DADE CITY — Despite the eye-popping cost and the objections of a former regional land manager, county commissioners this week approved up to $1.2 million in extra studies for the long-sought extension to Ridge Road.
The traffic and wildlife studies are in response to the U.S. Army Corps of Engineers, which is weighing whether to issue a wetland permit for the proposed 8-mile road linking heavily populated west Pasco with the Suncoast Parkway and U.S. 41 at Connerton.
The corps began reviewing the project in 1998 but essentially asked the county to start over last year. Federal officials argue the county did not fully vet alternatives to the road and that its studies of threatened wildlife in the area are too old.
The biggest complaint from environmentalists? The 2-mile portion that cuts through the 6,500-acre Serenova preserve. The U.S. Environmental Protection Agency objects to the project in its current form because of potential damage to the tract's wetlands.
At a Wednesday commission meeting, the project drew sharp criticism from Kevin Love, who spent 35 years as the land management director for the Southwest Florida Water Management District.
"There are a couple of really good reasons why this thing has been going for 15 years and $8 million and we're still at the starting line," he said. "The reason it's taken us so long to get back to the starting line is just it's a bad idea and a bad product."
He added: "By severing one of the county's natural treasures, Serenova, you will irreparably diminish its ecological and hydrologic function."
Chief Assistant County Administrator Michele Baker noted that Serenova was once slated for a massive development with thousands of homes. She said the road was planned before the land was preserved as part of the deal to build the Suncoast.
"We have objectors who believe that we should not be putting a road through a preserve," she said. "In my opinion, we have preserved land around a road."
Baker called it the county's "last chance" to build a major east-west highway in addition to State Roads 52 and 54. The county has long argued the road would provide another option for people to move inland during a major storm.
"There is a tremendous need for this road," Baker told commissioners. "I would beg of you to stay the course for the future of Pasco County and for the safety of your residents who live along the coast."
Many in the business community say the road is key to accommodating future growth.
"The notion of not having Ridge Road coming through the county and making this vital connection … is crazy," said engineering consultant Pat Gassaway. "Those that do not think so put the interests of the environment above the interests of the human beings that we are here to serve."
Commissioner Pat Mulieri said she believes the county can balance environmental concerns with the need for the road.
"My only problem with Ridge Road, it just seems like it's a black hole, a money pit," she said. "We just can't seem to get it going."
Love, the former Swiftmud official, said the road's design would not minimize threats to wildlife.
"All the culverts and all the wildlife underpasses aren't going to solve that," he said. "Most critters aren't going to go under a 300 foot tunnel."

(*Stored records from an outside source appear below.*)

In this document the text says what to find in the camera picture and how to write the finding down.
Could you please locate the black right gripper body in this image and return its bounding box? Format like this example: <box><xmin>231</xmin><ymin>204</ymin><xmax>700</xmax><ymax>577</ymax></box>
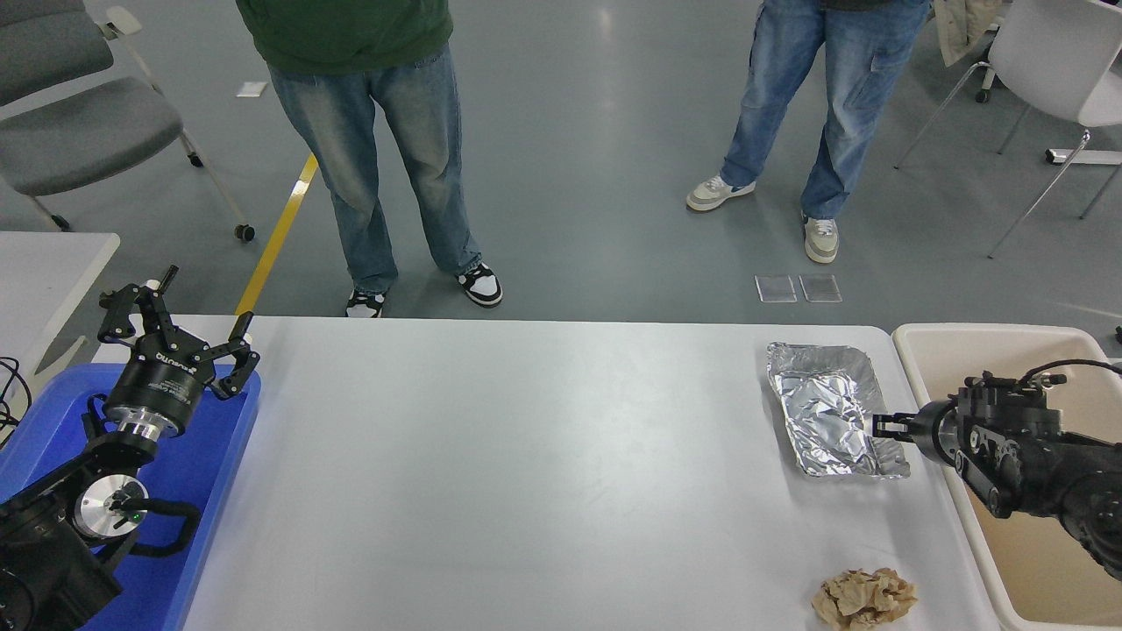
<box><xmin>908</xmin><ymin>400</ymin><xmax>955</xmax><ymax>462</ymax></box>

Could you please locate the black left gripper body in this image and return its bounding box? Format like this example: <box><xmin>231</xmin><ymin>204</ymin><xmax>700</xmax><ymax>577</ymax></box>
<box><xmin>103</xmin><ymin>330</ymin><xmax>217</xmax><ymax>437</ymax></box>

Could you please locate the foil tray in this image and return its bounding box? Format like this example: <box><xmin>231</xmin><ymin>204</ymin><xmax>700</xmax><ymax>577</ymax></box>
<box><xmin>765</xmin><ymin>342</ymin><xmax>913</xmax><ymax>480</ymax></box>

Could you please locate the tan paper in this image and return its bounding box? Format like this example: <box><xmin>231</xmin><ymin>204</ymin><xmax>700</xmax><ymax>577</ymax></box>
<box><xmin>811</xmin><ymin>568</ymin><xmax>919</xmax><ymax>631</ymax></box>

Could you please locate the large pale plastic bin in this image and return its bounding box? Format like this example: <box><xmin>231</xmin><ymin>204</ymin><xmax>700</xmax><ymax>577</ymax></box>
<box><xmin>892</xmin><ymin>324</ymin><xmax>1122</xmax><ymax>631</ymax></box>

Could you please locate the white side table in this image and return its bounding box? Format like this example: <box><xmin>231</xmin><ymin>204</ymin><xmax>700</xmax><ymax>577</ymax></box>
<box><xmin>0</xmin><ymin>232</ymin><xmax>121</xmax><ymax>395</ymax></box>

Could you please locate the blue plastic tray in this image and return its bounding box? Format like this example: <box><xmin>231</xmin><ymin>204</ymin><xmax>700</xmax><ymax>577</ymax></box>
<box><xmin>0</xmin><ymin>364</ymin><xmax>262</xmax><ymax>631</ymax></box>

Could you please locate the grey wheeled office chair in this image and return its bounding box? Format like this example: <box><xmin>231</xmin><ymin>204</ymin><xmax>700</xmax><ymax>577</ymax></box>
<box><xmin>0</xmin><ymin>0</ymin><xmax>257</xmax><ymax>243</ymax></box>

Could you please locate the person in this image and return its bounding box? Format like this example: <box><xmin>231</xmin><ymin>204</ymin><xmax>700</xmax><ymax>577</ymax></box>
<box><xmin>685</xmin><ymin>0</ymin><xmax>933</xmax><ymax>265</ymax></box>
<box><xmin>235</xmin><ymin>0</ymin><xmax>504</xmax><ymax>319</ymax></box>

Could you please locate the white furniture base bar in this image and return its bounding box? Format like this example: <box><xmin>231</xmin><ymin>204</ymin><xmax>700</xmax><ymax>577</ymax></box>
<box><xmin>1046</xmin><ymin>147</ymin><xmax>1122</xmax><ymax>166</ymax></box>

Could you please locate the white shell chair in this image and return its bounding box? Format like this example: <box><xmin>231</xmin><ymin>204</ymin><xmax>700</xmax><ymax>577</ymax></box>
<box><xmin>894</xmin><ymin>0</ymin><xmax>1122</xmax><ymax>259</ymax></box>

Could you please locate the beige jacket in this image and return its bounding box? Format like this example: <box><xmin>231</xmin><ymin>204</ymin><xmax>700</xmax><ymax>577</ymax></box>
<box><xmin>932</xmin><ymin>0</ymin><xmax>1002</xmax><ymax>67</ymax></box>

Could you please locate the black cable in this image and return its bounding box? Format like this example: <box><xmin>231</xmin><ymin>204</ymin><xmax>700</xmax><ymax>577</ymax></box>
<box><xmin>0</xmin><ymin>355</ymin><xmax>34</xmax><ymax>443</ymax></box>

The biggest portion of the additional cost, roughly $514,000, is for updated wildlife studies. Another $216,000 would be spent on traffic studies, and $165,000 would create a mitigation plan to compensate for the road's environmental damage. Baker said she hopes the work can be completed by spring.
Commissioners unanimously agreed to pay for those studies and keep trying for the Ridge Road permit. Though he fears the corps will continue delaying the project, Commissioner Jack Mariano said, "We can clearly show we need another evacuation road."